§ About this exercise
The expected output is the line with "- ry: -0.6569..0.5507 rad" followed by every remaining line of the entries, all repeated exactly.

=== Section Start ===

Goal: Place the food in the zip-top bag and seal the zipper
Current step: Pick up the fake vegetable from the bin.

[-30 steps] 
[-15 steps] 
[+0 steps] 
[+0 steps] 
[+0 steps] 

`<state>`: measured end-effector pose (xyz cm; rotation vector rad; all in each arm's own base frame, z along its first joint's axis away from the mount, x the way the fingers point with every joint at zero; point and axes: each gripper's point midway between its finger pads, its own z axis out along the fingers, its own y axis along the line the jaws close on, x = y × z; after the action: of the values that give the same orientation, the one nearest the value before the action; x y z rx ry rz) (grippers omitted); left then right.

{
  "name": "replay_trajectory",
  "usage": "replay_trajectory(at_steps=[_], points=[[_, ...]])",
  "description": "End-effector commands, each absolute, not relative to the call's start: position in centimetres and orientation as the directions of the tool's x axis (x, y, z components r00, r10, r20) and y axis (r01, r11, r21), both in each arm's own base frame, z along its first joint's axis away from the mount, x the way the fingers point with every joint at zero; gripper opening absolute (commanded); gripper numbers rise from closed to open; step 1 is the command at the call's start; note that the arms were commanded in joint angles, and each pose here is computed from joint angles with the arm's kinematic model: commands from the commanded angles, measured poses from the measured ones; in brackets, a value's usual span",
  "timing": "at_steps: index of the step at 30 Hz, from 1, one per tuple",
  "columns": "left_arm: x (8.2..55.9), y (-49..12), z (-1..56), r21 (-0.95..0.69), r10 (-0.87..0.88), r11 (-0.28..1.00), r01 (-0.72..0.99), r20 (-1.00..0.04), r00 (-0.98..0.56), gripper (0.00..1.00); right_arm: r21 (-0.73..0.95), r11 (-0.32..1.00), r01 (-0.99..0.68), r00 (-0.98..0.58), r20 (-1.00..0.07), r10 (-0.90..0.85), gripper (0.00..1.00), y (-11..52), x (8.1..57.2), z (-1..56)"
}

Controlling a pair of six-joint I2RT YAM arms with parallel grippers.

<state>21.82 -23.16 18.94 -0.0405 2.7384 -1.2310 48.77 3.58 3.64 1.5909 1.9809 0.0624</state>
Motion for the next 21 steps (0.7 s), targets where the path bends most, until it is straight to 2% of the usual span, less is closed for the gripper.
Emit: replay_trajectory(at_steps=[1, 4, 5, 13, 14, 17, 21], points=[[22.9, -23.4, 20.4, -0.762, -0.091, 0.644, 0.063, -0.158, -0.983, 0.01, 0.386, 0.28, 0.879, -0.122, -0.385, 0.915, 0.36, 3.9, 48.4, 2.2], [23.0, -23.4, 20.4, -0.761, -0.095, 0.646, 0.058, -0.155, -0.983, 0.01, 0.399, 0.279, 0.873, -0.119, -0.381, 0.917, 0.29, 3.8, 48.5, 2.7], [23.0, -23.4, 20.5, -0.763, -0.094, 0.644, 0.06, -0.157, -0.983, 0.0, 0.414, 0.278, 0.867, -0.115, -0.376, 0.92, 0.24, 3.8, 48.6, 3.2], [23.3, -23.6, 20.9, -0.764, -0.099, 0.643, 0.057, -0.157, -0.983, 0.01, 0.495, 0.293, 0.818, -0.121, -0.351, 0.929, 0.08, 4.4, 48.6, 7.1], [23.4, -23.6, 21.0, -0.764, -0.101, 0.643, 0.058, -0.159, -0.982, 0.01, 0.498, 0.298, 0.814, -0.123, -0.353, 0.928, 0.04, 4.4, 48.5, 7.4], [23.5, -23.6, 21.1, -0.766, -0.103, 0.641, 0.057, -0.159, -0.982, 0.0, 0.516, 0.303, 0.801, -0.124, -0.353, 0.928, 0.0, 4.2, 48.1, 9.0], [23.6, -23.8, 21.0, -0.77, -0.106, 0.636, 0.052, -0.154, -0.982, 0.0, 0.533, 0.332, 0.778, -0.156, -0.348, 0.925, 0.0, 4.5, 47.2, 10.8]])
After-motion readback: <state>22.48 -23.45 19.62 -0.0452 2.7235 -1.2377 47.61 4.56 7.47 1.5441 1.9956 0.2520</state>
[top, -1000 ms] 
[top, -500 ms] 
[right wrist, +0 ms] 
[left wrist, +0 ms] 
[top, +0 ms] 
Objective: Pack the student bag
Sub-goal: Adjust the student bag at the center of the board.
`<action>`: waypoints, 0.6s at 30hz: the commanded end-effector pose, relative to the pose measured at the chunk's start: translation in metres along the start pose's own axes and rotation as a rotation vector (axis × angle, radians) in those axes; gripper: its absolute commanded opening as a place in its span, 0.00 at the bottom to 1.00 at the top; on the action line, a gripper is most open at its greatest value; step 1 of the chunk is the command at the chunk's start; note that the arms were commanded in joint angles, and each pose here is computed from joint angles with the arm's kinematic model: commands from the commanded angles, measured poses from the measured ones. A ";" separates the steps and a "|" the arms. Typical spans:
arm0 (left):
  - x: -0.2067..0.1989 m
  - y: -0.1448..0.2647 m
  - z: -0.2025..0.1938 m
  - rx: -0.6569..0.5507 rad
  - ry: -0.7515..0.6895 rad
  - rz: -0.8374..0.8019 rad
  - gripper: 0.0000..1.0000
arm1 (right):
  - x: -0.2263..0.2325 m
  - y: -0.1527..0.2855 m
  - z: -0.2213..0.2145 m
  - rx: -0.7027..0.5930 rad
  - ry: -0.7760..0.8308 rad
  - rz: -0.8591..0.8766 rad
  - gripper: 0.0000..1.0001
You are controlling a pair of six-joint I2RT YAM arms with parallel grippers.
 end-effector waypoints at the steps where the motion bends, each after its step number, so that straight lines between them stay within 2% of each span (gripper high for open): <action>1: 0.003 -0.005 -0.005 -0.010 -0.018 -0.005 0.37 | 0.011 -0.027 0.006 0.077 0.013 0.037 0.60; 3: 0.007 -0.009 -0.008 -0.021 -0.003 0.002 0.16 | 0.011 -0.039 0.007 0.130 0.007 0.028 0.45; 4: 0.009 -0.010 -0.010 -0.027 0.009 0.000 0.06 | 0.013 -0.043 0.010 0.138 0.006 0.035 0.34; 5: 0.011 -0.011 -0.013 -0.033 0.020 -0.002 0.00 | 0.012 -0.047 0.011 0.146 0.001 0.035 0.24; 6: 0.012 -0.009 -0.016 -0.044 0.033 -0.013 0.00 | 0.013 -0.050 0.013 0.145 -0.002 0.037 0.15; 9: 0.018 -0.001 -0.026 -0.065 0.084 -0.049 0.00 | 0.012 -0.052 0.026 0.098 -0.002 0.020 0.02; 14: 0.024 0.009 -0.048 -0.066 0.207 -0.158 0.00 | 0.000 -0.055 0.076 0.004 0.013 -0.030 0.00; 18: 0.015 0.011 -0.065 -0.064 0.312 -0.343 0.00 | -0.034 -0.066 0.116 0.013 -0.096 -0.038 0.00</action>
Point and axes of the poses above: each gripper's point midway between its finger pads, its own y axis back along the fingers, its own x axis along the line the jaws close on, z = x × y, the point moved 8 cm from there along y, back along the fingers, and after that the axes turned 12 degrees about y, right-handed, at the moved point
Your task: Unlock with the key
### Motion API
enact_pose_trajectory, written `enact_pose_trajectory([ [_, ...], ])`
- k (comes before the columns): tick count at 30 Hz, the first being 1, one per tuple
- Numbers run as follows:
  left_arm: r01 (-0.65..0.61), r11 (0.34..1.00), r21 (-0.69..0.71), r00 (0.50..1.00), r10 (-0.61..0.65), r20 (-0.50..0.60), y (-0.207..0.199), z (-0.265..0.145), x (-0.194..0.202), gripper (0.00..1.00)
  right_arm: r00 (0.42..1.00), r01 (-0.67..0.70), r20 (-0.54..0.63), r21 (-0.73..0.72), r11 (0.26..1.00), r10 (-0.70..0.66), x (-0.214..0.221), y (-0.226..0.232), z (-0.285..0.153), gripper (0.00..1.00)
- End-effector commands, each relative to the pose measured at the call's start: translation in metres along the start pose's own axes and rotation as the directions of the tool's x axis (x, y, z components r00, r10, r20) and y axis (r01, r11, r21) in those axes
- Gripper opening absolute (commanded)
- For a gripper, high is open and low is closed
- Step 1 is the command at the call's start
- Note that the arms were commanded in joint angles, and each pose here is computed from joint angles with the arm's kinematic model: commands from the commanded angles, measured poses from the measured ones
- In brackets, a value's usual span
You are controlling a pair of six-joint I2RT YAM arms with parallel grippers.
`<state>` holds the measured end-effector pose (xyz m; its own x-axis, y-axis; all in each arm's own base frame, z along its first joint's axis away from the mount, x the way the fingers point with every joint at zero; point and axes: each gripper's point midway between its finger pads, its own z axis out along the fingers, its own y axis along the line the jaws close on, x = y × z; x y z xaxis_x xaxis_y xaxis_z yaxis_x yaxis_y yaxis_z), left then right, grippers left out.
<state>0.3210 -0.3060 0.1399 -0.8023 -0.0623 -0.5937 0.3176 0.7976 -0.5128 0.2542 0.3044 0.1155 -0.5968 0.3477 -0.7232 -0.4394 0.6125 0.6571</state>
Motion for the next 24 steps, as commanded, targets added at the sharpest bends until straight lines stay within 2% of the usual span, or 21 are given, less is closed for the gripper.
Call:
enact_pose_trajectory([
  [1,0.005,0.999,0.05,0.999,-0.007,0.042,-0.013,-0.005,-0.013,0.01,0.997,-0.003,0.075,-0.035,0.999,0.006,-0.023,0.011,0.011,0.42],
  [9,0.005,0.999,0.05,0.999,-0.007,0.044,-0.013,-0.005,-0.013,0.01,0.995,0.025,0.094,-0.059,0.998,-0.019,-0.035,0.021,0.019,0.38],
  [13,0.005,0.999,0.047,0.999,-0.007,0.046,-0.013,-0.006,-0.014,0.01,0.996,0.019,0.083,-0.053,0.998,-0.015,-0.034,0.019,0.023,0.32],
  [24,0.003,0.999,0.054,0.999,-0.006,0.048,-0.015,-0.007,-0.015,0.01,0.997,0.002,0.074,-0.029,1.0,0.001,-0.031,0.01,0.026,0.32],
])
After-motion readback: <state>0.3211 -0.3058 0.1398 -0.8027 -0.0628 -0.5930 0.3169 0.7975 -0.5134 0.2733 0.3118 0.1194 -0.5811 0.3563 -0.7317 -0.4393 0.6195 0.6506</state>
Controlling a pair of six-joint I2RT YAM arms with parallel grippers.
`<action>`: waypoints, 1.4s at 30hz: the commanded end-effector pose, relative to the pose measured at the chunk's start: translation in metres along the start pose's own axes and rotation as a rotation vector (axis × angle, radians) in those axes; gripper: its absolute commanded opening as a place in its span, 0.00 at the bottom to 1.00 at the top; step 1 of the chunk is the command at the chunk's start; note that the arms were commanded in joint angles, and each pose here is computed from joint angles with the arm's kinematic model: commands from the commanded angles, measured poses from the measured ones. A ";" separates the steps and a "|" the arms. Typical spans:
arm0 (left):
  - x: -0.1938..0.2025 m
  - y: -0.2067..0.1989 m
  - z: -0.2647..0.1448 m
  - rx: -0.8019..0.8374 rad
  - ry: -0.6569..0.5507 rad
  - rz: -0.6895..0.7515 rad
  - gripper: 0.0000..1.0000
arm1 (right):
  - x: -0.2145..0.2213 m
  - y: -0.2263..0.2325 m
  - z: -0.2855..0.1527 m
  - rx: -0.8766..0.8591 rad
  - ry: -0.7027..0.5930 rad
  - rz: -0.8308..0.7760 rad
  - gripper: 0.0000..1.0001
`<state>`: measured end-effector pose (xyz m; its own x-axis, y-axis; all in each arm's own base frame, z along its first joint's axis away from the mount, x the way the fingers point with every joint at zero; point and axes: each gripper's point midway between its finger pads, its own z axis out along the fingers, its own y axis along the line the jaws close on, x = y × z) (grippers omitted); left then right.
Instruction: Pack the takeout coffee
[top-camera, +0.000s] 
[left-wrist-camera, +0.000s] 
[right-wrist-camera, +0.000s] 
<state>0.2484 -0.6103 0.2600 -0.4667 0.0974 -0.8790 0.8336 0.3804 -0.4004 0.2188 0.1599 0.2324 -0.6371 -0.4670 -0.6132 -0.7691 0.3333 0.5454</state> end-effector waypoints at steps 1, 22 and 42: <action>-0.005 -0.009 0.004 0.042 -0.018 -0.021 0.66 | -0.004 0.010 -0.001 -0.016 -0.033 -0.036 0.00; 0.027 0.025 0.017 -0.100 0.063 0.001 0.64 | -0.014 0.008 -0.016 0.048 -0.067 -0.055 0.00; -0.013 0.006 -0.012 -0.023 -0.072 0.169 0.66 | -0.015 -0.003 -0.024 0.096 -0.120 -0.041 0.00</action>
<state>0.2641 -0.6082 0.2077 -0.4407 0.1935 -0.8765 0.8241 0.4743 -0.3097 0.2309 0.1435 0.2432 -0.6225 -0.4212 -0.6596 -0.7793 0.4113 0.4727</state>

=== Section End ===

§ Your response
  - ry: -0.6569..0.5507 rad
  - rz: -0.6895..0.7515 rad
  - gripper: 0.0000..1.0000
arm1 (right):
  - x: -0.2145..0.2213 m
  - y: -0.2263..0.2325 m
  - z: -0.2855..0.1527 m
  - rx: -0.8766..0.8591 rad
  - ry: -0.7027..0.5930 rad
  - rz: -0.8308..0.7760 rad
  - gripper: 0.0000..1.0001
`<state>`: measured end-effector pose (xyz m; its own x-axis, y-axis; all in each arm's own base frame, z along its first joint's axis away from the mount, x the way the fingers point with every joint at zero; point and axes: each gripper's point midway between its finger pads, its own z axis out along the fingers, its own y axis along the line the jaws close on, x = y × z) (grippers omitted); left then right.
Instruction: Pack the takeout coffee
[top-camera, +0.000s] 
[left-wrist-camera, +0.000s] 
[right-wrist-camera, +0.000s] 
<state>0.2484 -0.6103 0.2600 -0.4667 0.0974 -0.8790 0.8336 0.3804 -0.4004 0.2188 0.1599 0.2324 -0.6371 -0.4670 -0.6132 -0.7691 0.3333 0.5454</state> end-effector waypoints at steps 1, 22 and 42: <action>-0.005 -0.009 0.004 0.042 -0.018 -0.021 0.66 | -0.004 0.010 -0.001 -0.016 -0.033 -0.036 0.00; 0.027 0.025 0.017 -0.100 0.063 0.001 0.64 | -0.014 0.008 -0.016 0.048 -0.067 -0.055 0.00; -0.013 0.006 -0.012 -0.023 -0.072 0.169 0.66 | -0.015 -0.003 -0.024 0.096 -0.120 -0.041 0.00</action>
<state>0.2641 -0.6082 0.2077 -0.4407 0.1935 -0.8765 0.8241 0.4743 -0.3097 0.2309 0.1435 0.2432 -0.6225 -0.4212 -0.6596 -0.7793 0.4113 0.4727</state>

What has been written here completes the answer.